# Isaac Pascal



## B2 (Mar 12, 2002)

Does anybody have any input on Isaac's Pascal frame? Is it well made? Does Isaac have a reputation overly stiff or flexy design? I assume the 1370g weight must include the fork & headset. Does anybody know for sure? For $1,400 or so it looks like it might be a good value.

Thanks,
Bryan


----------



## mkubota (Nov 27, 2005)

*Cycling Plus Test on Pascal*

Cycling Plus (Brit mag) did a test on the Pascal a few months back, and basically they said that the frame was nothing special at slow to medium speed, but better at high speed. They also said it's better for heavier riders. On the other hand, they loved the Pedal Force ZX3, and it took top honors over the Isaac, Pearson Carbon (Brit private label), and a Planet X bike. I'm probably going to get a ZX3 in a few months. The frame is only $650, and with fork and an Ultegra 6600 groupset $1600. If I had to start all over, that is what I'd get.


----------



## The The (Sep 9, 2002)

mkubota said:


> Cycling Plus (Brit mag) did a test on the Pascal a few months back, and basically they said that the frame was nothing special at slow to medium speed, but better at high speed. They also said it's better for heavier riders. On the other hand, they loved the Pedal Force ZX3, and it took top honors over the Isaac, Pearson Carbon (Brit private label), and a Planet X bike. I'm probably going to get a ZX3 in a few months. The frame is only $650, and with fork and an Ultegra 6600 groupset $1600. If I had to start all over, that is what I'd get.

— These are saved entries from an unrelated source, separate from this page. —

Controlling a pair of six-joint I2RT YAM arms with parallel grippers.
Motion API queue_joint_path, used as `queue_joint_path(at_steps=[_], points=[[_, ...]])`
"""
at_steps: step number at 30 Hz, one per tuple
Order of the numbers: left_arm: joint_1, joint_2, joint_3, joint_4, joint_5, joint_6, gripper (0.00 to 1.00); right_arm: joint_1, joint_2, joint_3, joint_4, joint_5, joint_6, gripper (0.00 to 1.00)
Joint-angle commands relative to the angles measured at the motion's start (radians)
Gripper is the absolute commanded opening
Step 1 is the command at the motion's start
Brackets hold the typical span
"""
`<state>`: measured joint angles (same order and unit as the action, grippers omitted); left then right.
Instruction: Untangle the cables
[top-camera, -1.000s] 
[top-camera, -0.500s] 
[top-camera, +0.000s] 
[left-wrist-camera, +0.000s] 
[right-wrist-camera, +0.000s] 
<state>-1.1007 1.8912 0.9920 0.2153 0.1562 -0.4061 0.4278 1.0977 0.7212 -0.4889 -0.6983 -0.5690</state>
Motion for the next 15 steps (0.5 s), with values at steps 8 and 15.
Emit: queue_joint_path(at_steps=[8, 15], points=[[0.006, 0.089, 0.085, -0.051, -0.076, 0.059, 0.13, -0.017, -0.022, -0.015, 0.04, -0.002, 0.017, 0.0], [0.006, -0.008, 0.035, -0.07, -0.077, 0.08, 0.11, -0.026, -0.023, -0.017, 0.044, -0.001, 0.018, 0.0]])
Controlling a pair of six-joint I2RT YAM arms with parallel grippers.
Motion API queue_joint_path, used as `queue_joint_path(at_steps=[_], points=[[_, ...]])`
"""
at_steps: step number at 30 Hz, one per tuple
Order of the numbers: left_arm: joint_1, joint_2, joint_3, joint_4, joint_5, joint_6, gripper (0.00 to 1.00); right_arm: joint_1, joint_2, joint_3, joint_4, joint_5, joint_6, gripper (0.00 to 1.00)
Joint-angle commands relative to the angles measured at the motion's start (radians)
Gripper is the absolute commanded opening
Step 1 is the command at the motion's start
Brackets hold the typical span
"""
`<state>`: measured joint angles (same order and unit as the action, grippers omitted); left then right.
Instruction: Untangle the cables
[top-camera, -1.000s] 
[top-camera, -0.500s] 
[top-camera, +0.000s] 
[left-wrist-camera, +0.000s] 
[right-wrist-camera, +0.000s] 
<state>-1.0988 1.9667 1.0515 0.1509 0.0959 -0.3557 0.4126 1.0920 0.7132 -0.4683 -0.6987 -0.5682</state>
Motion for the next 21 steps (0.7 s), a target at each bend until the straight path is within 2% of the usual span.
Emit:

Wasn't it the Pedal Force QS2 that Cycling Plus tested?


----------



## mkubota (Nov 27, 2005)

The The said:


> Wasn't it the Pedal Force QS2 that Cycling Plus tested?


It was the ZX3. However, they misprinted (and later corrected) the model. In the article, it was referred to as the ZU3. The ZX3 has the boxed-out tubes.

BTW (regarding the original post), Cycling Plus has the Pascal at 1510g/3.3lb for the frame only, and the ZX3 at 1224g/2.7lb. I think those are actual (weighed by them) weights because there is also a discrepancy between PF's numbers and C+'s. Fork weights are 582g and 335g respectively.

And if you want to see a sweet QS2, check out this guys rig:
http://forums.roadbikereview.com/showthread.php?postid=456441#post456441


----------



## The The (Sep 9, 2002)

Let us know what you think about the ZX3 if and when you get it. If you have any insight to the frame now, I'd like to hear that too! I'm mildly interested in the Pedal Force offerings (after reading the Cycling+ article), but am wondering if I'd be better off getting something a little bit better known. The QS2 is the most intriguing to me, but the size offerings make me wonder if the ZX3 might be a better fit. I'm also curious which one would be the best all-round ride.


----------



## jamesstout (Mar 25, 2006)

problem is you cant test ride a pedal force....


----------